Commencez par choisir un métier qui vous intéresse, qui éveille votre curiosité. Les métiers artisanaux, agricoles ou d’art sont si nombreux que le choix est vaste : céramiste, relieur, fromager, ébéniste, fleuriste, costumière, peintre, vigneron, ferronnier. Une fois votre choix déterminé, documentez-vous sur le sujet, les spécificités du métier, son actualité. Grâce aux informations collectées, vous pourrez commencer à réfléchir à “l’angle” de votre reportage, c’est à dire  : quel point de vue vous voulez apporter ? Qu’avez-vous envie de raconter du métier ? Cette étape sera affinée lors de la rencontre avec votre artisan qui vous racontera son parcours, son quotidien, sa passion ou les difficultés propres à son activité.

Prenez contact avec quelques artisans qui exercent ce métier autour de chez vous, car il va bien falloir trouver celui qui sera le sujet de vos prises de vues ! Que ce soit au téléphone ou en passant à son atelier, mettez toutes les chances de votre côté pour créer un échange positif dès le départ : soyez enthousiaste, curieux, posez lui des questions. Prenez votre temps pour écouter cet artisan vous raconter son métier et découvrir son univers. Ces premiers contacts vous permettront de déceler l’artisan avec lequel le courant passe vraiment, celui qui vous donne envie de réaliser votre reportage.

Une fois votre artisan choisi, c’est le moment de lui expliquer clairement votre projet et de lui fournir des détails sur le déroulement du reportage : quel sera l’usage ultérieur des images, le nombre de séances à prévoir, leur durée approximative et à quelle date vous avez besoin de démarrer.

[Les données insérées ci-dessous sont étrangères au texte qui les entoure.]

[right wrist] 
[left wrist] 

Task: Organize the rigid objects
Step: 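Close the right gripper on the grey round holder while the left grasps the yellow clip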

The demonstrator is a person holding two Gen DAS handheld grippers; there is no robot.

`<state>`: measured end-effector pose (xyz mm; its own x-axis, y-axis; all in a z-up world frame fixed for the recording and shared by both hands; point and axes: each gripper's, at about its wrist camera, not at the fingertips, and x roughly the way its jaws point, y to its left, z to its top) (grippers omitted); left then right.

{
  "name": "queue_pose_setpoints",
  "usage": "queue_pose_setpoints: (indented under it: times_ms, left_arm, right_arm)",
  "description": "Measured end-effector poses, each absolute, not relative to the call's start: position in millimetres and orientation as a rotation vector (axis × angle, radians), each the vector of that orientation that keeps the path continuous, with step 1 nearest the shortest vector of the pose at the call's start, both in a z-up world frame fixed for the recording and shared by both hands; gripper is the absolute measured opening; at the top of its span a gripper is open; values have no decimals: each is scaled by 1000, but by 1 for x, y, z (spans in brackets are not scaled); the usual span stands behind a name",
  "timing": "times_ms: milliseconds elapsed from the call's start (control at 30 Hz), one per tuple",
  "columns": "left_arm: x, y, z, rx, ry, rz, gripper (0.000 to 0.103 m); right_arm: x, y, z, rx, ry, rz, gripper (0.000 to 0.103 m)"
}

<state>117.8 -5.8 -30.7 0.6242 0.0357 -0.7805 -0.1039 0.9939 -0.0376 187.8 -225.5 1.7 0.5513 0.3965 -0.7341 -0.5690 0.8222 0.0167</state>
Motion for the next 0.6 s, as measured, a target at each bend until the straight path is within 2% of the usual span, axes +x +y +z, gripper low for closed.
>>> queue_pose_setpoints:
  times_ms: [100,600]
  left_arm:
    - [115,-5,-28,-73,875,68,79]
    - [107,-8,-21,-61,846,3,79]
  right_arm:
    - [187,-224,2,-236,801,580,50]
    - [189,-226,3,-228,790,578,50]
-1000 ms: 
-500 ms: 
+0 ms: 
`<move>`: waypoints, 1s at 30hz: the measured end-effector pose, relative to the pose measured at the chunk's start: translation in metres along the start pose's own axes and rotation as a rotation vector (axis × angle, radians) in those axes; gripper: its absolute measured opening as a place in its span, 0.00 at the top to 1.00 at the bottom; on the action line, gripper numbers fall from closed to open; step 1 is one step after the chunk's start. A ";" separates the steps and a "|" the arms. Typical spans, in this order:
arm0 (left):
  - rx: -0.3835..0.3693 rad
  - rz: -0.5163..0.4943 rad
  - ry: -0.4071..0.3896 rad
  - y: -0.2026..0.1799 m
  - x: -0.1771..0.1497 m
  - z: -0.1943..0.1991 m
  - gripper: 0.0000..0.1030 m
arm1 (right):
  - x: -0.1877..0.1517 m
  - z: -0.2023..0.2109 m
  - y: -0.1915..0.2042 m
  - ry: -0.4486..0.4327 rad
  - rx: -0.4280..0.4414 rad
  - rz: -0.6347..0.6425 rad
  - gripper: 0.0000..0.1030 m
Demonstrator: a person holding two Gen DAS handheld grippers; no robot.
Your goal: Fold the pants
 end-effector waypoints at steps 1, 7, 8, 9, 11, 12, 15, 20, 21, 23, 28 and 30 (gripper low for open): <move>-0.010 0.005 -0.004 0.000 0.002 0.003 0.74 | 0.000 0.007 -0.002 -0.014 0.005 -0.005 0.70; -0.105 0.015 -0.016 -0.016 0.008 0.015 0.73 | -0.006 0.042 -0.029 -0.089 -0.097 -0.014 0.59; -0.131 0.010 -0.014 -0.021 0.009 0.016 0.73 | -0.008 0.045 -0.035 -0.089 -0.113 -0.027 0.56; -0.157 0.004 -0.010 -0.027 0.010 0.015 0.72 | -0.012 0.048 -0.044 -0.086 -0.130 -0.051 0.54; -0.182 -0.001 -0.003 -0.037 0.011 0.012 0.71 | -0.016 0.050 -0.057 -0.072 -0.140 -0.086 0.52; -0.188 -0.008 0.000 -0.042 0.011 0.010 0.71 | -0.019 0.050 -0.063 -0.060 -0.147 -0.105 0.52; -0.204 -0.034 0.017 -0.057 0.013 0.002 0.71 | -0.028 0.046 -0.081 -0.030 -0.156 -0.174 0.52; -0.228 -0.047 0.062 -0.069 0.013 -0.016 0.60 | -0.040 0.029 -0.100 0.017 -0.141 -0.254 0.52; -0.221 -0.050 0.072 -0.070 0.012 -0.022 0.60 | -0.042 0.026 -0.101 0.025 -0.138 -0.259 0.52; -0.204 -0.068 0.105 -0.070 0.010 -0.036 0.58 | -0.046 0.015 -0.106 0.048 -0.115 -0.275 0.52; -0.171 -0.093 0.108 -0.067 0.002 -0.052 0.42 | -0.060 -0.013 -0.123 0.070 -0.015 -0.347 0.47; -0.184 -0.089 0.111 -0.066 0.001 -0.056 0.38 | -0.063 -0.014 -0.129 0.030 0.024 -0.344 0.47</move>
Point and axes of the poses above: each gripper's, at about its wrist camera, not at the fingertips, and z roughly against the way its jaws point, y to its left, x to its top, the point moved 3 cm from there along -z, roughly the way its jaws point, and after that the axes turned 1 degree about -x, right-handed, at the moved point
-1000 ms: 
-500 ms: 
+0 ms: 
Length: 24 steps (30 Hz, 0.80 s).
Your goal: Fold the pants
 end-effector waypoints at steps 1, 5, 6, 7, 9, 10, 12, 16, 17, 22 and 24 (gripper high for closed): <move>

Assurez-vous que ses disponibilités peuvent concorder rapidement avec les vôtres, afin que votre collaboration corresponde à vos impératifs : date de soutenance de diplôme, ou livraison du reportage à un tiers (si celui-ci a été commandé par un média par exemple).

Un artisan pensera d’abord que c’est son travail qui sera saisi en images et ne se doutera pas forcément que pour compléter votre reportage, vous aurez besoin de faire quelques portraits. Précisez-lui que certains seront pris sur le vif durant l’exécution de son travail, et que quelque-uns seront posés. La plupart des gens sont un peu mal à l’aise à cette idée mais seront d’accord pour jouer le jeu, d’autres peuvent cependant refuser catégoriquement et il vaut mieux le savoir avant de vous lancer (dans ce cas nous vous conseillons de changer d’artisan !).

Les portraits de l’artisan peuvent être posés ou pris sur le vif pendant son travail

Profitez-en pour lui demander si vous serez autorisé à tout photographier le jour J : les divers lieux de son activité, toutes les étapes de fabrication, ses réalisations en cours (les artisans travaillent parfois sur des projets confidentiels ou gardent secrètes certaines étapes de leur travail). Demandez également si des clients ou autres interlocuteurs seront présents lors des journées de reportage et s’il sera possible de les photographier aussi (il faudra aussi, bien sûr, demander directement leur autorisation à ces tiers lors des prises de vues). A ce stade et grâce à tous les points évoqués avec votre artisan, vous devez déterminer si votre projet est viable et ne comprend pas trop de contraintes. Est-ce qu’il vous impose certaines limites dont votre travail pourrait pâtir ? Si la réponse est oui, il est encore temps de changer d’interlocuteur !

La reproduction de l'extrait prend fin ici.